In the latter half of the twentieth century, there began a phenomenon known as the information revolution. While the information revolution is a historical development broader in scope than any one event or machine, no single device has come to represent the information revolution more than the digital electronic computer. The development of computer systems has surely been a revolution. Each year, computer systems grow faster, store more data, and provide more applications to their users.
A modern computer system typically comprises one or more central processing units (CPUs) and supporting hardware necessary to store, retrieve and transfer information, such as communications buses and memory. It also includes hardware necessary to communicate with the outside world, such as input/output controllers or storage controllers, and devices attached thereto such as keyboards, monitors, tape drives, disk drives, communication lines coupled to a network, etc. The CPU is the heart of the system. It executes the instructions which comprise a computer program and directs the operation of the other system components.
From the standpoint of the computer's hardware, most systems operate in fundamentally the same manner. Processors are capable of performing a limited set of very simple operations, such as arithmetic, logical comparisons, and movement of data from one location to another. But each operation is performed very quickly. Programs which direct a computer to perform massive numbers of these simple operations give the illusion that the computer is doing something sophisticated. What is perceived by the user as a new or improved capability of a computer system is made possible by performing essentially the same set of very simple operations, but doing it much faster. Therefore continuing improvements to computer systems require that these systems be made ever faster.
A computer's CPU operates on data stored in the computer's addressable main memory. The memory stores both the instructions which execute in the processor, and the data which is manipulated by those instructions. In operation, the processor is constantly accessing instructions and other data in memory, without which it is unable to perform useful work. The design of the memory subsystem and speed at which it operates are critical issues in the overall performance of any computer system.
Memory is typically embodied in a set of integrated circuit modules. The time required to access memory is not only a function of the operational speed of the memory modules themselves, but of the speed of the path between the processor and memory. As computers have grown more complex, this path has consumed a larger share of the access time. Early computers had but a single processor and a relatively small memory, making the path between processor and memory relatively direct. Large modern systems typically contain multiple processors, multiple levels of cache, complex addressing mechanisms, and very large main memories to support the data requirements of the system. In these systems, it is simply not possible for direct paths to exist from every processor to every memory module. Complex bus structures support the movement of data among various system components. Often, data must traverse several structures between the processor and the actual memory module. This complexity not only affects access time, but the reliability of the memory subsystem as well. As the number of processors and size of memory grows, these issues become more acute.

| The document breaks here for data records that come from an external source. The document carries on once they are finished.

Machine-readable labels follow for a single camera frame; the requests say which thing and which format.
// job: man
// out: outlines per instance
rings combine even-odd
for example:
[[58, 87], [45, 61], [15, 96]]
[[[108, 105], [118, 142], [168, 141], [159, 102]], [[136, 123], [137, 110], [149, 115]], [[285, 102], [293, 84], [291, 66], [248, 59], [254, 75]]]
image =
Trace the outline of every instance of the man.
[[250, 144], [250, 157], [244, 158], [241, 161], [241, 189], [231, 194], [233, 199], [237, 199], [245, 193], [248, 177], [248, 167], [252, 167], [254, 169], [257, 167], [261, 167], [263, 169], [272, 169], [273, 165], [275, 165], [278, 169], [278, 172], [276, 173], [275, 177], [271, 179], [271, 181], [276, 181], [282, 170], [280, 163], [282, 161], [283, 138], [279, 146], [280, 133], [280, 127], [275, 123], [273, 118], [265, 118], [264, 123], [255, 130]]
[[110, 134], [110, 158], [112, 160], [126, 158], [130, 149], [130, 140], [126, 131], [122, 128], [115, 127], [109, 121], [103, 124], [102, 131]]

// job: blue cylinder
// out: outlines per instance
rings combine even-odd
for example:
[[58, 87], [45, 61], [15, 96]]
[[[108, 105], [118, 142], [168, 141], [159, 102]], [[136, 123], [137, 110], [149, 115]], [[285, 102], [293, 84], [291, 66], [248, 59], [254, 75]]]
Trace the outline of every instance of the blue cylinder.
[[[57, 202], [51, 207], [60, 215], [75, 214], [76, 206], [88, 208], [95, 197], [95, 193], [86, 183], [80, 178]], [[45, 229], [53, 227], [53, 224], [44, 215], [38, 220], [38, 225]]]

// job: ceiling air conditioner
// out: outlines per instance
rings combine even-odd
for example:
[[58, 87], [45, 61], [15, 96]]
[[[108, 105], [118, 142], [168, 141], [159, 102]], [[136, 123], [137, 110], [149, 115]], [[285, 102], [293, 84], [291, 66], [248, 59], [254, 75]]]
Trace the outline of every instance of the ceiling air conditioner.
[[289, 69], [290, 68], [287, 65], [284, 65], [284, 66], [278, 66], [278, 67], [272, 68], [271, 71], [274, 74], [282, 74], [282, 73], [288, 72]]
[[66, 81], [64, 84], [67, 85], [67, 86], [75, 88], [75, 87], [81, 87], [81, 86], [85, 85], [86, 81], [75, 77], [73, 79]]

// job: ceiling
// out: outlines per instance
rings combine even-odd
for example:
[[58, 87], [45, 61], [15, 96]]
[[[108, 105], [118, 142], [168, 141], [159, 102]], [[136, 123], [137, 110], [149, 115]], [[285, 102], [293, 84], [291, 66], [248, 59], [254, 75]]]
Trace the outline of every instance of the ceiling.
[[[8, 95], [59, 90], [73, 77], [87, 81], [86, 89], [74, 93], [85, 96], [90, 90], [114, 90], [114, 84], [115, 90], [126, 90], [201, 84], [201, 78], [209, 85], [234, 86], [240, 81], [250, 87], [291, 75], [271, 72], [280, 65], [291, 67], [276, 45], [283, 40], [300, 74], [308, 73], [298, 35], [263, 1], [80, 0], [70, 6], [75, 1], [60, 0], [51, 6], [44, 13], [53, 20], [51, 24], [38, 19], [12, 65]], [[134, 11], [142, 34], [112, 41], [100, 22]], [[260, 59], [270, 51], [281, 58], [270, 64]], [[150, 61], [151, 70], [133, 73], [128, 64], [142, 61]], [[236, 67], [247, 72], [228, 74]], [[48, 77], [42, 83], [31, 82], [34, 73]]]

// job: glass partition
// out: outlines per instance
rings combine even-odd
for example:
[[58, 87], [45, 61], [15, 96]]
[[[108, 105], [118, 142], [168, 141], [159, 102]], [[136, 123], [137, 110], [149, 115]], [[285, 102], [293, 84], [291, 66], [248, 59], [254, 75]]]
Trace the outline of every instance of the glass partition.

Recently, there has been some interest in a memory architecture in which multiple buffered memory modules are configured in a daisy-chained arrangement. A command is passed from one module in the chain to the next, until it reaches its intended destination, and if data is to be returned, the returned data is passed back up the chain. Each link of the chain is a point-to-point link, typically comprising a pair of point-to-point unidirectional serial buses transmitting in opposite directions, each unidirectional serial bus going from a single module as sender to a single module as receiver. As used herein, a serial bus may have one, or more typically multiple, data lines, but requires multiple strobes of a bus clock (“bus beats”) to complete a single transaction. The data is divided at the sender and re-assembled at the receiver. A link could alternatively be a parallel bus, in which a single bus beat is required to complete the bus transaction.
The use of unidirectional point-to-point links has certain advantages in terms of bus clock speed and simplicity, since it does not require arbitration. However, there are certain limitations to this arrangement. The time to access a memory module increases in accordance with its position in the daisy chain, which places practical limitations on the length of the daisy chain. Additionally, a daisy chain arrangement may have a greater reliability exposure than, for example, a multi-drop bus, since a malfunction of a memory chip at the head of the daisy chain could effectively block access to all chips further down the chain.
A need exists for computer communications architectures having greater reliability and efficiency, and in particular for memory subsystem architectures supporting multiple memory modules having greater reliability and efficiency.